Fox News only reports al Qaeda activity in Yemen while millions march in child’s funeral

Filed under: 3 security, Media, Protest Fatalities, Sana'a, USA, Yemen, attacks, protests — by Jane Novak at 11:52 am on Thursday, November 3, 2011

The western media black-out continues:

Clearly for FOX News, news worthiness depends on who is doing the killing; one person killed by al Qaeda vastly outweighs the hundred killed by the Yemeni government in the last week.

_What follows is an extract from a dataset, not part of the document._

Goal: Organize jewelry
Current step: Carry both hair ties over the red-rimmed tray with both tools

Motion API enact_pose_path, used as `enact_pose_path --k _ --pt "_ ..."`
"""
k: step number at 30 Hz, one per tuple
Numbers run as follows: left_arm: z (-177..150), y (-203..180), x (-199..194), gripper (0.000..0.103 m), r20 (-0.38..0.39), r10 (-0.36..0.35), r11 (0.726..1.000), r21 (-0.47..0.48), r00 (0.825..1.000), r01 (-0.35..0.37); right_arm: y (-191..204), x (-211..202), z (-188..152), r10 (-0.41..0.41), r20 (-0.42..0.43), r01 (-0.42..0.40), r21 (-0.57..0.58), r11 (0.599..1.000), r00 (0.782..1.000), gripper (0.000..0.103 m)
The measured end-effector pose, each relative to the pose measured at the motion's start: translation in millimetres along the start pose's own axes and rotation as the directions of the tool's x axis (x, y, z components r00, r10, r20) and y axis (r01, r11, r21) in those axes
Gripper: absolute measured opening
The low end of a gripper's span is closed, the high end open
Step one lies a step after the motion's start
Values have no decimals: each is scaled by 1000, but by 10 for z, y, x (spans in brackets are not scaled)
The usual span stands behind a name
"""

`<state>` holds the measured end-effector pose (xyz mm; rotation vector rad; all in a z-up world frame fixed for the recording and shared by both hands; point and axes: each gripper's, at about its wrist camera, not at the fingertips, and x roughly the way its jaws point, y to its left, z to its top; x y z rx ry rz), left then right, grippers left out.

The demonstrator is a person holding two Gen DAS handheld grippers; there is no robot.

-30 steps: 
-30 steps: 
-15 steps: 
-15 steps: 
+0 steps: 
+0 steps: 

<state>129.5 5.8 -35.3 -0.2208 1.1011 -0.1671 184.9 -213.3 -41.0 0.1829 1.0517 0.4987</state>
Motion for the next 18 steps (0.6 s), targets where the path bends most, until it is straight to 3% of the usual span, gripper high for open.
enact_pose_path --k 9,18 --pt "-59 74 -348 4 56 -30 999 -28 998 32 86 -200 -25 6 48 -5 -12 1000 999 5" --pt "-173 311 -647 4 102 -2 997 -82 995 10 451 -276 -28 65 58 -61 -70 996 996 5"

For a day, CNN ran the headline: Yemeni women burn veils, wow, interesting, at least they mentioned “Yemen,” as the state was simultaneously pounding residences in Taiz with artillery and shelling villages in Arhab with missiles.

And neither one can find for five seconds for this from today, (if its not working try this direct link.)

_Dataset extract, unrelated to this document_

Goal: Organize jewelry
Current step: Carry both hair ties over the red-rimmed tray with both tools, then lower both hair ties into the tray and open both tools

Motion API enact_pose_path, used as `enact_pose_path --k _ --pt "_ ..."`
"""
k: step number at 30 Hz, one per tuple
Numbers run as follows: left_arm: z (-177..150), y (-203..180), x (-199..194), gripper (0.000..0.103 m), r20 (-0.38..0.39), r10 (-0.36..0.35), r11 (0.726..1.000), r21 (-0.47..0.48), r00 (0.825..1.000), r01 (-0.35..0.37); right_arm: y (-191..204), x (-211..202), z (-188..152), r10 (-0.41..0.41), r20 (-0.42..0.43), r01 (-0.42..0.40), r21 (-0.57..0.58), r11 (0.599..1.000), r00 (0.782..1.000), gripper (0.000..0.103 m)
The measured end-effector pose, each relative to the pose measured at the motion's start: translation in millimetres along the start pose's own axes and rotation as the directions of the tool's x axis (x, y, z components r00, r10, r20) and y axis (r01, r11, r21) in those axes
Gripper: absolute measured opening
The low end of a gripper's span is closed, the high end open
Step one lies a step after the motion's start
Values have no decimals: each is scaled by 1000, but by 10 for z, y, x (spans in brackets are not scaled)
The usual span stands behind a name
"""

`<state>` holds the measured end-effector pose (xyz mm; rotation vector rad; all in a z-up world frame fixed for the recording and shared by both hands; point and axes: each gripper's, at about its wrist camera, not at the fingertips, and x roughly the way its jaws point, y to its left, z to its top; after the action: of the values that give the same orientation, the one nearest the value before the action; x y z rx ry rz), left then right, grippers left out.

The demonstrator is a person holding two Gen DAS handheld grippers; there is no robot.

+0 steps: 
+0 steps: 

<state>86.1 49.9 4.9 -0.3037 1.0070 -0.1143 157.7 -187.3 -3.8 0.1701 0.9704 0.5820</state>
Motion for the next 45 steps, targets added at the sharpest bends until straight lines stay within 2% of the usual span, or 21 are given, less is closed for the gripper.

Fox News: Car Bomb Kills Anti-Terror Chief in South Yemen.

VS.

- Airstrikes on Arhab leave 120 civilians killed, 340 wounded

- Nationwide slaughter since UN SC council resolution 2014

- One million demand regime change

- Yemen Post: Several Million of Yemeni gathered nationwide in the streets of Yemen yesterday, demanding the fall of the regime and Ali Abdullah Saleh’s trial as they say the president is continuing to murder his people.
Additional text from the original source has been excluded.